Your folder should look like this:
project
├── node_modules/
├── package.json
├── webpack.config.js
├── globals.js
├── app
| ├── index.html
| └── index.js
2. Render our HTML files with the html-webpack-plugin
This app/index.html
is empty. Let’s add some markup in it and then add a custom variable:
<html lang="en">
<head>
<title>Webpack shared variables!</title>
</head>
<body>
<h1><%= myTitle %></h1>
</body>
</html>
As you can see, we are trying to print a variable in our HTML… which is impossible! To make it work we’ll use the html-webpack-plugin that gives us the ability to use EJS syntax and inject data into it.
The plugin will generate a valid HTML file. In the meantime, you should rename your app/index.html
file to app/index.ejs
.
npm install --save-dev html-webpack-plugin
Let’s go back to our configuration file. html-webpack-plugin
has an interesting templateParameters
option that allows us to pass an object as parameter.
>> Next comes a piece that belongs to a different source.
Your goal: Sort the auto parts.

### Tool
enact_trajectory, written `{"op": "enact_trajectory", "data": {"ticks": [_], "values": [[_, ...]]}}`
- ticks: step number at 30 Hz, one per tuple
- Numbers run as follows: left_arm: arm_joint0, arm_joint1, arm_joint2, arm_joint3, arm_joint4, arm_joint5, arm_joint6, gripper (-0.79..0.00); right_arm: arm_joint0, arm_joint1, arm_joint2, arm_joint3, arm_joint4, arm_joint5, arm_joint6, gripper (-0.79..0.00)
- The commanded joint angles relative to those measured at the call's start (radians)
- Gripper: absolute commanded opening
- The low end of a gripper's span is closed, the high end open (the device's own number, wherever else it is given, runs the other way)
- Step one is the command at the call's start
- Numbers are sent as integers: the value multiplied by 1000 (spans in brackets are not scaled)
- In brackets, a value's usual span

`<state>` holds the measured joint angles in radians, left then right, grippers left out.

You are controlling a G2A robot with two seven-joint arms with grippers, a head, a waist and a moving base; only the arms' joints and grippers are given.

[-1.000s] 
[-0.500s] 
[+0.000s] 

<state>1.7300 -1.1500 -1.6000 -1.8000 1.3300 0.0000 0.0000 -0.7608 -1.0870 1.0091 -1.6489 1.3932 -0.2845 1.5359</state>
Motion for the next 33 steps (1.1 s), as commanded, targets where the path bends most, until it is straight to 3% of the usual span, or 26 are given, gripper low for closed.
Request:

Enable the plugin as follows in webpack.config.js
:
const HtmlWebpackPlugin = require('html-webpack-plugin');
const globals = require('./globals.js')
module.exports = {
// ... previous config, entry, output...
plugins: [
new HtmlWebpackPlugin({
template: 'app/index.ejs',
templateParameters: globals,
})
]
};
Run npm run build
and ta-daaaaa « <%= myTitle %> » became « Hello freeCodeCamp » ! The work is done by Webpack during the compilation when it runs the html-webpack-plugin
.
See? This was pretty simple with the right tool: HTML ✅
3. Use our variables in JavaScript
Phew, so many lines just to print a variable! ????With Webpack, things often get complicated. Well, this one is very simple: in JavaScript just import your file. In your app/index.js
:
import globals from '../globals.js'
document.write('<pre>' + JSON.stringify(globals, null, 2) + '</pre>')
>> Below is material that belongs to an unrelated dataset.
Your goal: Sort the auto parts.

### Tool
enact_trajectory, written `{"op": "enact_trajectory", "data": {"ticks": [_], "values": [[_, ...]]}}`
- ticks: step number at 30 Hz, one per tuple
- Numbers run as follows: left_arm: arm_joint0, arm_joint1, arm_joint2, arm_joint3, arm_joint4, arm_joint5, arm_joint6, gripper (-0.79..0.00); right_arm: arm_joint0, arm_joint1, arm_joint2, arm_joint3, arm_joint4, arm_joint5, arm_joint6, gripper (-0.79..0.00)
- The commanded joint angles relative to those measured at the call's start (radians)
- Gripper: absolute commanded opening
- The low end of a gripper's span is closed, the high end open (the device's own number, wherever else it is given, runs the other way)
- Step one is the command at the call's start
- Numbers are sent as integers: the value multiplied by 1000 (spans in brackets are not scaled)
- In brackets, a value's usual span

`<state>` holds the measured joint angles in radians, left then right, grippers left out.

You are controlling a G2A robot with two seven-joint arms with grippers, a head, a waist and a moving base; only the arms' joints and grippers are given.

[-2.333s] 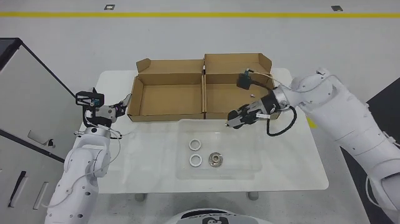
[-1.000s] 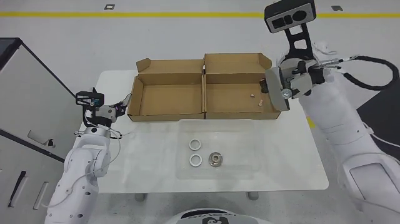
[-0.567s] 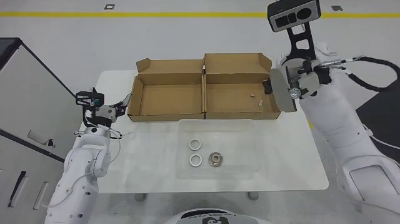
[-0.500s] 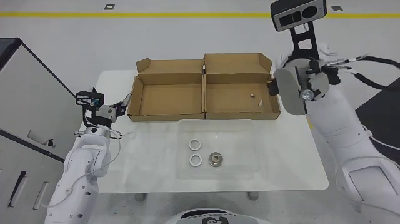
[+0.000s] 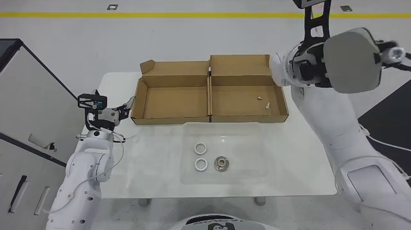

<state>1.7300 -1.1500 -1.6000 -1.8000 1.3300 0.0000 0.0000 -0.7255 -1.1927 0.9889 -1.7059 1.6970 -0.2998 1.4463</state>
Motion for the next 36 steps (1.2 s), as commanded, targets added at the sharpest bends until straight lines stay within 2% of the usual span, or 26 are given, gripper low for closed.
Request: {"op": "enact_trajectory", "data": {"ticks": [1, 15, 20, 28, 36], "values": [[0, 0, 0, 0, 0, 0, 0, 0, 7, -4, 3, 13, -35, 0, -26, -785], [0, 0, 0, 0, 0, 0, 0, 0, 30, -9, 42, 65, -393, 90, -98, -785], [0, 0, 0, 0, 0, 0, 0, 0, 9, -18, 50, 48, -368, 93, -106, -785], [0, 0, 0, 0, 0, 0, 0, 0, -35, -51, 52, 33, -125, 71, -108, -785], [0, 0, 0, 0, 0, 0, 0, 0, -51, -71, 61, 33, -110, 77, -102, -785]]}}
This will print our globals object on the page. Now let’s move on to the CSS.
4. Use shared variables in our CSS
Here is our final boss ????
Okay guys you got me… I lied. We can’t use our globals directly in CSS – we must use a pre-processor. In this example, we will use SASS.
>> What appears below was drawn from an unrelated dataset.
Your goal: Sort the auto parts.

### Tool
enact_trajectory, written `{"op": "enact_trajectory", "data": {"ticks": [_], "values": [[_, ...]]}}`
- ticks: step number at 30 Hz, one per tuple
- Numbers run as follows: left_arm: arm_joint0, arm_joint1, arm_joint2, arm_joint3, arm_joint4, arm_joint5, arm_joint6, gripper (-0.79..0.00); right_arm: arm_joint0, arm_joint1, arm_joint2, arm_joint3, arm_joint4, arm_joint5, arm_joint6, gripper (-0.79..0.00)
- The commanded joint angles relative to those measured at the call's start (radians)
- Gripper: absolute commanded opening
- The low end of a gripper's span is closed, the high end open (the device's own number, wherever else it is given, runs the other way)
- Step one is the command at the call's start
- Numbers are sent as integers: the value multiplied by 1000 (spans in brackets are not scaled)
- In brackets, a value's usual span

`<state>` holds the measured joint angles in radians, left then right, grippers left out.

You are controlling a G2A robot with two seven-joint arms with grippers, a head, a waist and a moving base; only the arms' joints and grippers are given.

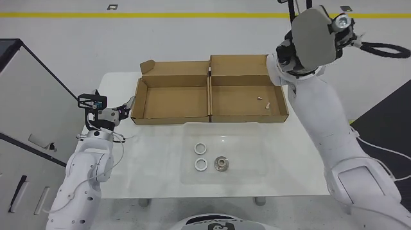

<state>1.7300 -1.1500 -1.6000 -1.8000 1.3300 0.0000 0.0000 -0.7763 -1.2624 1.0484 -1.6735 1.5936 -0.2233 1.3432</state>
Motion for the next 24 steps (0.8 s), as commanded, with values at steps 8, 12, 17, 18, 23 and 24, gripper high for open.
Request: {"op": "enact_trajectory", "data": {"ticks": [8, 12, 17, 18, 23, 24], "values": [[0, 0, 0, 0, 0, 0, 0, 0, 13, -1, 36, 10, -190, 36, 10, -785], [0, 0, 0, 0, 0, 0, 0, 0, 21, 1, 49, 10, -289, 55, 20, -785], [0, 0, 0, 0, 0, 0, 0, 0, 25, 5, 60, 5, -396, 78, 35, -785], [0, 0, 0, 0, 0, 0, 0, 0, 22, 4, 61, 2, -392, 79, 34, -785], [0, 0, 0, 0, 0, 0, 0, 0, 0, -5, 69, -7, -296, 77, 32, -785], [0, 0, 0, 0, 0, 0, 0, 0, -3, -7, 71, -8, -273, 76, 34, -785]]}}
On the Webpack side, a plugin will not be enough. We must use a loader to convert SASS into CSS. In this case we need the sass-loader package, so install it according to the docs:
npm install sass-loader node-sass css-loader style-loader --save-dev
Back to coding. Now that we have SASS, create your style sheet file, app/style.scss
:
h1 {
color: $myColor;
}
Our SASS is set up – now how can we inject data into it? The sass-loader
package has a prependData option! But it takes a string as a parameter, which means that your data should look like this: "$myColor: red; myTitle: '...'";
.
We have to automate that and convert a JavaScript object into a string. I didn’t find a package on npm
that satisfied me, so I wrote my own converter. Download the file and add it to your project (in my example it’s utils/jsToScss.js
).
Your final webpack.config.js
should look like this:
const globals = require("./globals.js");
const HtmlWebpackPlugin = require("html-webpack-plugin");
const jsToScss = require("./utils/jsToScss.js");
module.exports = {
entry: __dirname + "/app/index.js",
output: {
path: __dirname + "/dist",
filename: "index_bundle.js"
},
plugins: [
new HtmlWebpackPlugin({
template: "app/index.ejs",
templateParameters: globals
})
],
module: {
rules: [
{
test: /\.s[ac]ss$/i,
use: [
// Creates `style` nodes from JS strings
"style-loader",
// Translates CSS into CommonJS
"css-loader",
// Compiles Sass to CSS
{
loader: "sass-loader",
options: {
prependData: jsToScss(globals)
}
}
]
}
]
}
};
Here is what you should see:
If you are still reading this tutorial, thanks for your attention. I hope it helps you! Webpack is a very powerful tool you should dig more into ?
NB: In your dist/
folder you can see there isn’t any CSS generated. That’s because I use the style-loader
to keep this demo simple. To generate the CSS file, take a look at the mini-css-extract-plugin.